Exercise aim
Tally the lines of these entries that include "mask"; respond with only that tally.

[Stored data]
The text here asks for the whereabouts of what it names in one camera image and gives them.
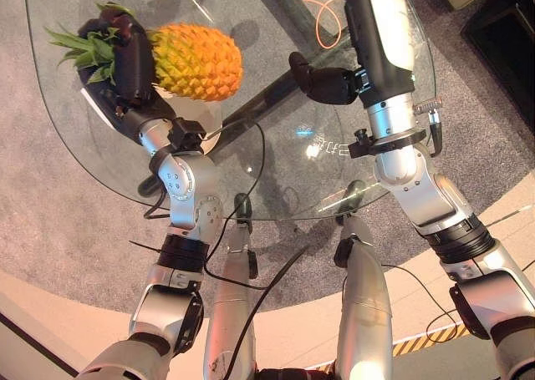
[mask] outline floor
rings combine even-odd
[[[431,39],[438,89],[445,101],[446,144],[436,165],[480,213],[535,167],[533,136],[459,35],[477,4],[451,12],[445,0],[414,3]],[[127,240],[157,246],[166,223],[143,220],[144,206],[97,183],[65,149],[38,91],[24,2],[0,0],[0,11],[0,269],[75,301],[131,312],[155,256]],[[382,262],[400,264],[428,249],[391,196],[361,215]],[[264,311],[340,290],[344,273],[332,263],[339,238],[334,220],[254,226],[259,282],[266,282],[296,248],[314,244],[266,299]],[[221,263],[216,258],[215,271]],[[208,314],[214,286],[214,281],[203,283]]]
[[[501,219],[505,212],[533,204],[535,171],[526,175],[483,211],[480,217],[490,225]],[[520,267],[535,259],[532,237],[535,232],[534,209],[524,210],[490,228]],[[453,308],[448,294],[453,283],[437,264],[437,257],[432,251],[422,252],[402,267],[414,272],[445,309]],[[535,266],[526,269],[525,274],[529,281],[534,282]],[[440,310],[407,273],[393,270],[387,272],[385,277],[393,312],[395,342],[421,334]],[[130,319],[127,313],[92,307],[50,294],[3,271],[0,271],[0,282],[3,284],[0,291],[2,314],[77,370],[85,367],[90,359],[112,342],[126,336]],[[332,360],[336,355],[340,294],[337,292],[315,301],[258,313],[254,320],[258,366],[311,367]],[[456,313],[453,313],[453,317],[459,321]],[[208,320],[205,319],[193,348],[172,361],[170,380],[201,378]],[[442,318],[431,330],[447,325],[450,325],[448,319]],[[0,332],[0,341],[4,339],[5,336]],[[16,352],[9,348],[0,353],[0,373],[13,380],[32,378],[28,376],[28,370],[39,370],[43,359],[36,358],[34,365],[21,365],[18,359],[26,357],[29,352],[22,354],[18,351],[18,348]],[[491,342],[467,333],[453,342],[397,357],[394,361],[395,378],[491,380],[497,377],[492,354]]]

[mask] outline orange cable
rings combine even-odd
[[[340,20],[338,16],[336,15],[336,13],[333,11],[333,9],[329,7],[329,4],[332,3],[334,0],[328,0],[326,3],[321,3],[318,0],[303,0],[303,1],[307,3],[318,4],[319,6],[321,6],[321,8],[319,9],[318,16],[316,17],[316,39],[318,40],[319,45],[322,48],[326,48],[326,49],[330,49],[336,46],[338,42],[340,41],[340,38],[342,37],[342,24],[340,23]],[[322,42],[321,37],[319,37],[319,18],[321,17],[321,14],[325,9],[328,10],[331,14],[333,14],[333,17],[336,20],[336,24],[338,25],[338,37],[336,38],[334,43],[330,44],[329,46],[326,46]]]

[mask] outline wire
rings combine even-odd
[[[237,339],[236,346],[234,347],[234,352],[232,353],[232,358],[230,362],[228,363],[228,369],[227,373],[225,374],[225,377],[222,380],[228,380],[232,374],[232,369],[234,368],[234,363],[237,359],[237,354],[240,351],[240,347],[242,346],[243,339],[245,338],[247,334],[247,330],[249,326],[251,325],[252,319],[257,314],[258,309],[260,308],[260,305],[262,305],[262,302],[264,299],[266,299],[266,296],[268,296],[269,292],[277,285],[277,283],[283,278],[283,276],[286,274],[286,272],[289,270],[290,267],[292,267],[293,263],[301,257],[301,255],[311,246],[312,244],[308,244],[307,246],[301,248],[299,251],[297,251],[292,258],[286,262],[286,264],[283,266],[281,270],[278,271],[278,273],[275,275],[275,277],[271,280],[269,285],[266,287],[260,298],[258,298],[258,301],[254,308],[251,310],[251,313],[249,313],[249,317],[247,318],[247,321],[245,322],[245,325],[243,326],[242,333],[240,334],[240,337]]]
[[[257,126],[258,130],[260,131],[260,135],[262,136],[262,163],[260,164],[260,170],[258,171],[258,175],[257,175],[257,178],[254,180],[254,182],[252,183],[251,185],[251,188],[249,189],[249,191],[246,193],[246,196],[244,199],[248,198],[249,195],[253,192],[253,190],[255,189],[255,187],[257,186],[258,184],[258,181],[260,180],[260,177],[262,176],[262,172],[264,171],[264,165],[266,163],[266,135],[264,134],[264,131],[262,129],[262,127],[260,126],[260,124],[258,124],[257,122],[253,121],[253,123]],[[214,255],[214,253],[216,253],[217,251],[217,248],[219,248],[219,245],[221,244],[221,241],[223,239],[223,236],[225,235],[225,231],[227,229],[227,225],[228,225],[228,222],[230,221],[230,219],[232,218],[232,216],[238,211],[238,209],[241,207],[241,205],[237,205],[234,210],[232,211],[232,213],[230,215],[228,215],[228,217],[225,219],[225,222],[223,223],[223,228],[221,230],[221,234],[219,235],[219,238],[217,239],[217,242],[216,244],[214,245],[213,249],[211,250],[211,252],[208,254],[205,262],[204,262],[204,271],[205,273],[210,276],[210,277],[213,277],[213,278],[216,278],[217,280],[221,280],[221,281],[225,281],[225,282],[230,282],[232,284],[237,284],[239,286],[245,286],[246,288],[251,288],[253,290],[259,290],[259,291],[262,291],[262,290],[267,290],[267,288],[269,286],[253,286],[251,284],[247,284],[246,282],[241,282],[241,281],[236,281],[236,280],[233,280],[233,279],[230,279],[230,278],[226,278],[226,277],[223,277],[223,276],[219,276],[217,274],[214,274],[212,273],[210,270],[208,270],[208,261],[210,261],[211,257]]]
[[[522,269],[522,271],[526,271],[526,270],[527,270],[533,263],[535,263],[535,259],[532,260],[532,261],[530,261],[530,262],[527,264],[527,266],[525,266],[525,267]]]
[[[409,273],[411,276],[413,276],[413,278],[414,278],[415,280],[417,280],[417,281],[420,283],[420,285],[421,285],[422,288],[425,290],[425,292],[427,292],[427,295],[429,295],[429,298],[431,298],[431,300],[435,303],[435,305],[437,305],[438,308],[439,308],[441,311],[443,311],[443,314],[441,315],[441,317],[444,316],[444,315],[448,316],[448,317],[451,319],[451,322],[455,325],[455,331],[453,332],[453,334],[451,334],[451,335],[450,335],[446,340],[444,340],[444,341],[438,341],[438,340],[433,340],[431,337],[429,337],[429,327],[431,326],[432,323],[428,324],[428,325],[427,325],[427,328],[425,329],[425,336],[427,337],[427,339],[428,339],[429,341],[431,341],[431,342],[437,342],[437,343],[443,343],[443,342],[448,342],[448,341],[452,340],[453,338],[455,338],[455,337],[457,336],[457,330],[458,330],[459,327],[457,326],[457,323],[456,323],[455,319],[450,315],[450,312],[447,312],[446,309],[444,309],[444,308],[442,307],[442,305],[436,301],[436,299],[435,299],[435,298],[433,297],[433,295],[429,292],[429,290],[428,290],[427,287],[424,285],[424,283],[421,282],[421,280],[420,280],[415,274],[413,274],[412,271],[409,271],[409,270],[405,269],[404,267],[396,266],[396,265],[382,265],[382,266],[383,266],[383,267],[394,267],[394,268],[396,268],[396,269],[400,269],[400,270],[402,270],[402,271],[404,271],[404,272],[406,272],[406,273]]]
[[[206,138],[203,138],[202,141],[203,141],[203,142],[206,142],[207,140],[212,139],[214,136],[220,134],[221,132],[226,131],[227,129],[232,128],[232,127],[234,127],[234,126],[236,126],[236,125],[238,125],[238,124],[241,124],[241,123],[243,123],[243,122],[245,122],[245,121],[251,121],[251,119],[243,118],[243,119],[237,119],[236,121],[232,121],[231,123],[225,125],[224,127],[221,127],[220,129],[218,129],[218,130],[212,132],[212,133],[209,134]]]
[[[336,13],[332,10],[332,8],[329,7],[329,4],[332,3],[334,0],[328,0],[326,3],[321,3],[318,0],[303,0],[303,1],[306,3],[314,3],[314,4],[318,4],[319,6],[321,6],[321,8],[319,9],[319,13],[316,16],[316,39],[318,40],[319,45],[322,48],[326,48],[326,49],[330,49],[336,46],[338,42],[340,41],[340,38],[342,37],[342,24],[340,23],[338,15],[336,15]],[[323,43],[323,41],[321,40],[321,37],[319,37],[319,18],[321,17],[321,14],[324,10],[327,10],[331,14],[333,14],[334,20],[336,21],[336,24],[338,25],[337,38],[334,41],[334,43],[330,44],[329,46],[325,46],[325,43]]]
[[[487,228],[492,227],[493,225],[498,224],[498,223],[500,223],[500,222],[502,222],[502,221],[504,221],[504,220],[506,220],[506,219],[508,219],[508,218],[510,218],[510,217],[513,217],[514,215],[517,215],[518,213],[522,213],[523,211],[530,210],[530,209],[532,209],[534,206],[535,206],[535,205],[533,205],[533,204],[531,204],[531,205],[525,205],[525,206],[521,207],[521,208],[518,209],[518,210],[515,210],[515,211],[513,211],[513,212],[511,212],[511,213],[509,213],[509,214],[507,214],[507,215],[504,215],[501,219],[495,220],[495,221],[493,221],[491,224],[487,224]]]
[[[160,184],[160,187],[161,187],[160,197],[158,198],[156,203],[153,204],[153,206],[150,209],[148,209],[148,211],[143,213],[144,219],[147,219],[147,220],[164,219],[170,216],[169,213],[164,214],[164,215],[152,215],[152,213],[160,209],[161,204],[164,203],[164,200],[166,199],[166,195],[167,195],[166,187],[163,184]]]
[[[156,249],[156,248],[153,248],[152,246],[143,245],[143,244],[140,244],[139,242],[135,242],[135,241],[131,241],[131,240],[128,240],[128,242],[130,244],[133,244],[133,245],[136,245],[136,246],[140,246],[141,248],[148,249],[149,251],[161,252],[161,249]]]

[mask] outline black joint ring
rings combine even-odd
[[[156,177],[158,176],[158,170],[160,169],[161,164],[166,159],[167,155],[171,155],[175,152],[175,147],[172,144],[168,144],[167,146],[161,148],[158,150],[154,156],[152,156],[152,159],[150,159],[149,163],[149,169]]]
[[[425,129],[421,129],[411,135],[399,138],[386,144],[372,144],[369,147],[370,155],[378,155],[379,153],[390,152],[391,150],[402,149],[410,144],[417,144],[425,139]]]

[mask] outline yellow object
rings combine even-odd
[[[192,99],[224,100],[242,83],[242,55],[218,29],[172,23],[149,33],[156,77],[165,90]]]

Worked solution
5